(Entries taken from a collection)
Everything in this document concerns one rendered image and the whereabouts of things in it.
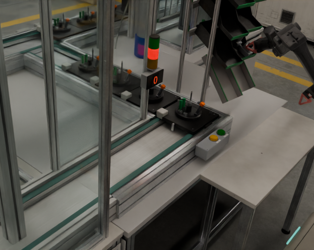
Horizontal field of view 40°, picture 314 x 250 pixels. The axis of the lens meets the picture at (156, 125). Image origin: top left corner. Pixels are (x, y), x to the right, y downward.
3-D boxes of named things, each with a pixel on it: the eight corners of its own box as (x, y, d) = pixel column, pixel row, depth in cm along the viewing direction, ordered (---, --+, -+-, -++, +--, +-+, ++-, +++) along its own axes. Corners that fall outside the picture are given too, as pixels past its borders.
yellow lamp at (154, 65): (159, 67, 203) (160, 57, 200) (153, 70, 200) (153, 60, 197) (151, 63, 206) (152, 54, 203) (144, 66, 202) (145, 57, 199)
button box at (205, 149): (228, 143, 218) (230, 133, 215) (206, 160, 204) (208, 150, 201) (217, 137, 222) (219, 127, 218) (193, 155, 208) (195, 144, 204)
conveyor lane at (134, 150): (216, 131, 234) (219, 115, 228) (107, 211, 177) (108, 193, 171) (174, 111, 248) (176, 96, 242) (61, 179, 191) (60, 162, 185)
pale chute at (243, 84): (250, 88, 252) (255, 86, 248) (235, 94, 244) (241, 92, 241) (230, 45, 253) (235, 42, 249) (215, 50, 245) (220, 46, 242)
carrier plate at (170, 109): (219, 117, 229) (219, 114, 228) (193, 135, 213) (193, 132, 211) (182, 100, 241) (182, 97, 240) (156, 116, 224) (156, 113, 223)
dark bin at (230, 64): (241, 64, 232) (248, 54, 226) (225, 69, 224) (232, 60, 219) (210, 28, 241) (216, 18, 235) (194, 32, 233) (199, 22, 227)
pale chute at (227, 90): (237, 97, 242) (243, 94, 238) (222, 103, 234) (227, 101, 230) (217, 52, 243) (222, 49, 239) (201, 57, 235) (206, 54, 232)
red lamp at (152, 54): (160, 57, 200) (161, 47, 198) (153, 60, 197) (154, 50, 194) (152, 54, 203) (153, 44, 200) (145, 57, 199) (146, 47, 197)
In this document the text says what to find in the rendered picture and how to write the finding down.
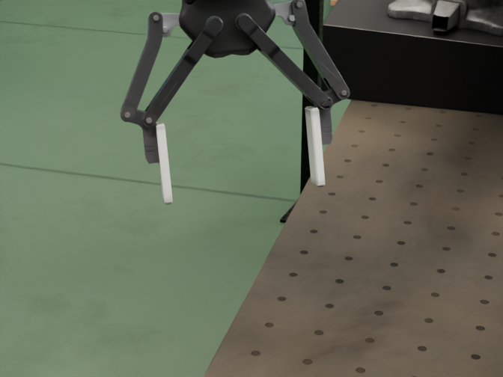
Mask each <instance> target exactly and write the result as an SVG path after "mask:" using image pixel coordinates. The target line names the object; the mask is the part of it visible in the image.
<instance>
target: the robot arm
mask: <svg viewBox="0 0 503 377"><path fill-rule="evenodd" d="M275 16H279V17H281V18H282V20H283V22H284V24H286V25H292V27H293V30H294V32H295V34H296V36H297V37H298V39H299V41H300V43H301V44H302V46H303V47H304V49H305V51H306V52H307V54H308V56H309V58H310V59H311V61H312V62H313V64H314V66H315V67H316V69H317V71H318V73H319V74H320V76H321V77H322V79H323V81H324V82H325V84H326V86H327V88H328V90H327V91H324V92H323V91H322V90H321V89H320V88H319V87H318V86H317V85H316V84H315V83H314V82H313V81H312V80H311V79H310V78H309V77H308V76H307V75H306V74H305V73H304V72H303V71H302V70H301V69H300V68H299V67H298V66H297V65H296V64H295V63H294V62H293V61H292V60H291V59H290V58H289V57H288V56H287V55H286V54H285V53H284V52H283V51H282V50H281V49H280V48H279V47H278V45H277V44H276V43H275V42H274V41H273V40H272V39H271V38H270V37H269V36H268V35H267V34H266V33H267V31H268V29H269V27H270V26H271V24H272V22H273V20H274V19H275ZM388 16H389V17H391V18H394V19H409V20H416V21H421V22H429V23H432V29H433V30H436V31H448V30H449V29H451V28H453V27H456V28H464V29H469V30H473V31H481V32H484V33H487V34H491V35H494V36H498V37H503V0H397V1H394V2H392V3H391V4H390V5H389V6H388ZM176 25H179V26H180V27H181V28H182V29H183V31H184V32H185V33H186V34H187V35H188V37H189V38H190V39H191V40H192V42H191V43H190V44H189V46H188V47H187V49H186V51H185V52H184V53H183V55H182V57H181V59H180V60H179V61H178V62H177V64H176V66H175V67H174V69H173V70H172V71H171V73H170V75H169V76H168V78H167V79H166V80H165V82H164V83H163V85H162V87H161V88H160V89H159V91H158V92H157V93H156V95H155V97H154V98H153V99H152V101H151V102H150V104H149V106H148V107H147V108H146V109H145V111H142V110H139V109H137V108H138V105H139V103H140V100H141V97H142V94H143V93H144V89H145V87H146V84H147V81H148V79H149V76H150V73H151V70H152V69H153V65H154V62H155V60H156V56H157V55H158V52H159V49H160V46H161V43H162V38H163V37H168V36H169V35H170V34H171V31H172V28H173V27H174V26H176ZM256 49H257V50H258V51H259V52H260V53H261V54H262V55H264V56H265V57H266V58H267V59H268V60H269V61H270V62H271V63H272V64H273V65H274V66H275V67H276V68H277V69H278V70H279V71H280V72H281V73H282V74H283V75H284V76H285V77H286V78H287V79H288V80H289V81H290V82H291V83H292V84H293V85H294V86H295V87H296V88H297V89H298V90H299V91H300V92H301V93H302V94H303V95H304V96H305V97H306V98H307V99H308V100H309V101H310V102H311V103H312V104H313V105H314V106H306V108H305V119H306V127H307V136H308V154H309V163H310V172H311V182H312V183H313V184H315V185H316V186H317V187H324V185H325V177H324V167H323V149H322V145H325V144H331V143H332V120H331V108H332V106H333V105H334V104H335V103H337V102H340V101H341V100H343V99H347V98H348V97H349V96H350V89H349V88H348V87H347V85H346V83H345V81H344V80H343V78H342V77H341V74H340V73H339V72H338V70H337V68H336V66H335V65H334V63H333V62H332V59H331V58H330V57H329V54H328V53H327V51H326V50H325V48H324V46H323V44H322V43H321V42H320V39H319V38H318V36H317V35H316V33H315V31H314V29H313V28H312V26H311V24H310V22H309V19H308V12H307V8H306V3H305V1H304V0H290V1H288V2H284V3H280V4H272V2H271V1H270V0H182V7H181V10H180V13H160V12H159V11H153V12H151V13H150V14H149V15H148V18H147V41H146V43H145V45H144V48H143V51H142V54H141V57H140V59H139V62H138V65H137V67H136V69H135V73H134V75H133V78H132V81H131V83H130V86H129V89H128V91H127V93H126V97H125V100H124V103H123V105H122V107H121V112H120V116H121V119H122V120H123V121H124V122H129V123H134V124H137V125H139V126H140V127H141V128H142V132H143V139H144V153H145V158H146V160H147V162H148V164H152V163H159V172H160V179H161V187H162V199H163V201H164V203H165V204H171V203H172V202H173V200H172V192H171V178H170V171H169V163H168V150H167V143H166V135H165V125H164V123H163V122H157V121H158V119H159V117H160V116H161V114H162V113H163V112H164V110H165V109H166V107H167V106H168V104H169V103H170V101H171V100H172V99H173V97H174V95H175V94H176V92H177V91H178V90H179V88H180V86H181V85H182V84H183V83H184V81H185V80H186V78H187V76H188V75H189V74H190V72H191V71H192V69H193V68H194V66H195V65H196V64H197V63H198V62H199V60H200V59H201V57H202V55H203V54H205V55H207V56H209V57H211V58H223V57H225V56H228V55H232V54H233V55H249V54H251V53H253V52H254V51H255V50H256Z"/></svg>
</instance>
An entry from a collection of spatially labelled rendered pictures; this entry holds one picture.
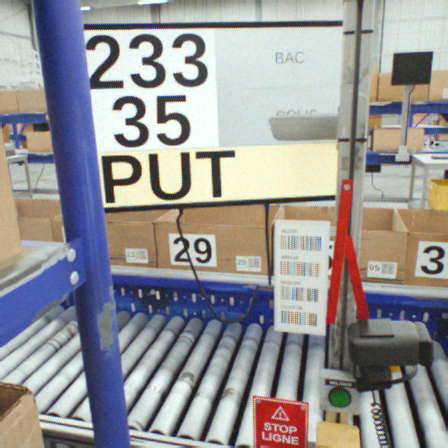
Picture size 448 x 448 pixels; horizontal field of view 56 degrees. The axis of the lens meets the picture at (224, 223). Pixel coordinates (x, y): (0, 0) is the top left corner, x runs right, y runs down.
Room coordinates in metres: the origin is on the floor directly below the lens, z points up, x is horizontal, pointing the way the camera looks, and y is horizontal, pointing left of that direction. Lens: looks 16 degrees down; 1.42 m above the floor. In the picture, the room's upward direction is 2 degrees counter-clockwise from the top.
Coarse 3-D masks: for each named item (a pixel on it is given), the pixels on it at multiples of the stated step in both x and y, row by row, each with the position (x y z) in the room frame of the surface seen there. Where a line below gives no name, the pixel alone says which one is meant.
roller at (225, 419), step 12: (252, 324) 1.18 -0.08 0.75; (252, 336) 1.11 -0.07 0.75; (240, 348) 1.06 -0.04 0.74; (252, 348) 1.06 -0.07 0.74; (240, 360) 0.99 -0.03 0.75; (252, 360) 1.01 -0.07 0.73; (240, 372) 0.94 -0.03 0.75; (228, 384) 0.90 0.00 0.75; (240, 384) 0.90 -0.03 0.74; (228, 396) 0.85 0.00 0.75; (240, 396) 0.86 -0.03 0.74; (228, 408) 0.81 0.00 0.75; (216, 420) 0.77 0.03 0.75; (228, 420) 0.77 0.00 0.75; (216, 432) 0.73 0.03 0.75; (228, 432) 0.75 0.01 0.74; (216, 444) 0.72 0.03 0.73; (228, 444) 0.73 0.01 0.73
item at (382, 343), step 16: (368, 320) 0.59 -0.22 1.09; (384, 320) 0.58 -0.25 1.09; (352, 336) 0.56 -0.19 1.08; (368, 336) 0.55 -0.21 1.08; (384, 336) 0.55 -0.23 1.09; (400, 336) 0.54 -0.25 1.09; (416, 336) 0.54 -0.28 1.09; (352, 352) 0.55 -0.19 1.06; (368, 352) 0.54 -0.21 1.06; (384, 352) 0.54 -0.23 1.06; (400, 352) 0.53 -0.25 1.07; (416, 352) 0.53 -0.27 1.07; (432, 352) 0.53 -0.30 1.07; (368, 368) 0.56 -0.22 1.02; (384, 368) 0.55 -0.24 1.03; (368, 384) 0.56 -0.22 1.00; (384, 384) 0.55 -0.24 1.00
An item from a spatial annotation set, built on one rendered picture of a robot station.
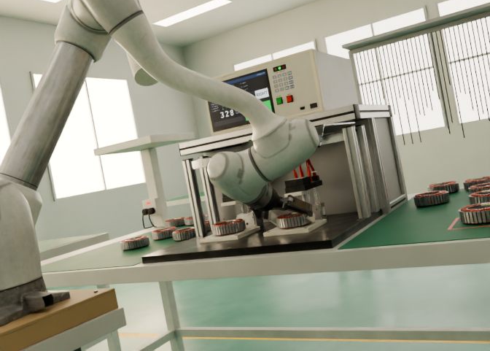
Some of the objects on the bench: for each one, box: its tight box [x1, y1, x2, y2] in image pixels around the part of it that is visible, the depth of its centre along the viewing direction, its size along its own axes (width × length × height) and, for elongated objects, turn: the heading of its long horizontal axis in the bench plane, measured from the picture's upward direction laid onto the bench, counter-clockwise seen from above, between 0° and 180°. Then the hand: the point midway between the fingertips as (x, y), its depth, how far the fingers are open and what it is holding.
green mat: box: [41, 225, 211, 273], centre depth 218 cm, size 94×61×1 cm, turn 57°
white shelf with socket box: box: [93, 132, 195, 229], centre depth 261 cm, size 35×37×46 cm
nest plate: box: [263, 219, 327, 236], centre depth 160 cm, size 15×15×1 cm
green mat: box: [338, 188, 490, 250], centre depth 153 cm, size 94×61×1 cm, turn 57°
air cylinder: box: [237, 212, 264, 228], centre depth 184 cm, size 5×8×6 cm
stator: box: [120, 236, 149, 250], centre depth 206 cm, size 11×11×4 cm
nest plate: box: [199, 226, 260, 243], centre depth 172 cm, size 15×15×1 cm
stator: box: [276, 212, 311, 229], centre depth 160 cm, size 11×11×4 cm
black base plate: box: [141, 209, 382, 263], centre depth 167 cm, size 47×64×2 cm
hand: (294, 218), depth 160 cm, fingers closed on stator, 11 cm apart
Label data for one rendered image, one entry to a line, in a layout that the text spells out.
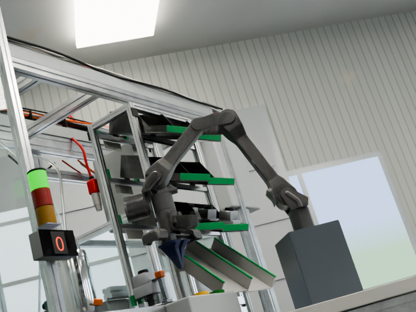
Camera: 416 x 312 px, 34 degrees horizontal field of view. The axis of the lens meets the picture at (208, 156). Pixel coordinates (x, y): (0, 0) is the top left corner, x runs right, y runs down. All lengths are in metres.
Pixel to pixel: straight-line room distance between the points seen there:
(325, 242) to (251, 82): 4.27
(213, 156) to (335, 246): 1.95
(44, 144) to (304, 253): 1.93
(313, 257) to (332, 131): 4.26
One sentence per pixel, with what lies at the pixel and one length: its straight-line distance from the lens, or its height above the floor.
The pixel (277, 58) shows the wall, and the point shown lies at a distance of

# REQUIRED WORK
Bring together all lines of the entries above in which the string "text" occurs.

# ANSWER AREA
In this document the text says what to find in the rendered picture and how to write the finding down.
Label data for one rendered image, one entry to a line, in a layout that the text spells out.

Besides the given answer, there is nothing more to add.